- IATA: none; ICAO: YPFT;

Summary
- Airport type: Public
- Owner: Cooma Polo Flat Holdings Pty Ltd
- Serves: Cooma, New South Wales
- Location: Polo Flat, New South Wales
- Elevation AMSL: 2,701 ft / 823 m
- Coordinates: 36°13′48″S 149°09′00″E﻿ / ﻿36.23000°S 149.15000°E

Map
- YPFT Location in New South Wales

Runways
| Direction | Length |  | Surface |
| m | ft |
| 12/30 | 663 | 2,175 | Grass |
| 18/36 | 663 | 2,175 | Asphalt |
- Sources: AIP

= Cooma–Polo Flat Airport =

Cooma–Polo Flat Airport is an unlicensed airfield located in Polo Flat, an industrial area of Cooma, New South Wales, Australia. The airfield is used primarily for recreational flying. Polo Flat is at a lower elevation than the nearby Cooma–Snowy Mountains Airport and is less prone to closure during bad weather and fog.

== History ==
Polo Flat airfield was established by 1921, when the aviation pioneer Charles Kingsford Smith arrived at the landing ground on a barnstorming visit to the region. In the 1950s and 60s, the airfield was further developed to service the Snowy Mountains Scheme and the original hangars and terminal building are still in use today.
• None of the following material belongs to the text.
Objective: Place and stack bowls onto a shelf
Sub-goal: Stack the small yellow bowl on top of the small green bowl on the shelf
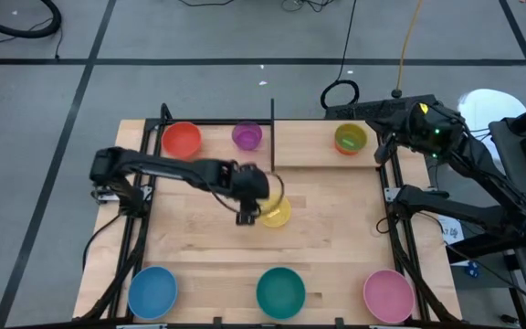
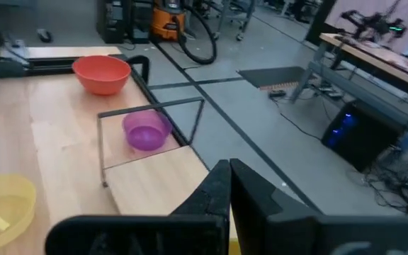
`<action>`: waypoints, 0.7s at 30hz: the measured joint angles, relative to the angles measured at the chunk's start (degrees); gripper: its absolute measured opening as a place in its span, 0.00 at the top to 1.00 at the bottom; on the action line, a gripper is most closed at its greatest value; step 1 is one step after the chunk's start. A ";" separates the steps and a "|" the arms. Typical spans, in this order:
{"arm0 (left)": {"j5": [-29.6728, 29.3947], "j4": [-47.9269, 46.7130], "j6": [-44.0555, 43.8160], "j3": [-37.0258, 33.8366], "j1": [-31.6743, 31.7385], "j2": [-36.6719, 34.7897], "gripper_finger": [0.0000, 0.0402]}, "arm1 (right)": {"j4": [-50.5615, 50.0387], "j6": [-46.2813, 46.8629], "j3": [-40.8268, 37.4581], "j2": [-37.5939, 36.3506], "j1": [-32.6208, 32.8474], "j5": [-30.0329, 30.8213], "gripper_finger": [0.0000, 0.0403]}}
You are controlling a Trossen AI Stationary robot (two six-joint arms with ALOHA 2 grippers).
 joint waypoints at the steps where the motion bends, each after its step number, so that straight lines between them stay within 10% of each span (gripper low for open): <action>1: 0.97 0.46 0.92 0.00 -0.74 1.31 0.60 | -0.15 -0.17 0.00 -0.17 0.00 -0.67 1.00; 21: 1.38 7.46 13.86 -0.04 -4.29 15.04 0.60 | -3.96 -0.70 -0.02 -0.52 -0.02 -1.24 1.00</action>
In 1998, the 57 ha site was sold by the Snowy Mountains Hydro-electric Authority for private use. In 2001, the facilities were adapted by the new owners to provide facilities for training pilots with disabilities through the "Wheelies with Wings" charity organisation. In 2003 a flying school, Snowy Aviation Academy, was established at the site.

== Current operations ==
Polo Flat airport is currently closed to fixed wing aircraft.

== Accidents and incidents ==
- On 20 May 1976, a Pilatus PC-6 Turbo Porter aircraft, registration VH-SMB owned by the Snowy Mountains Hydroelectric Authority struck a radio tower and crashed on approach to Polo Flat, killing all four on board.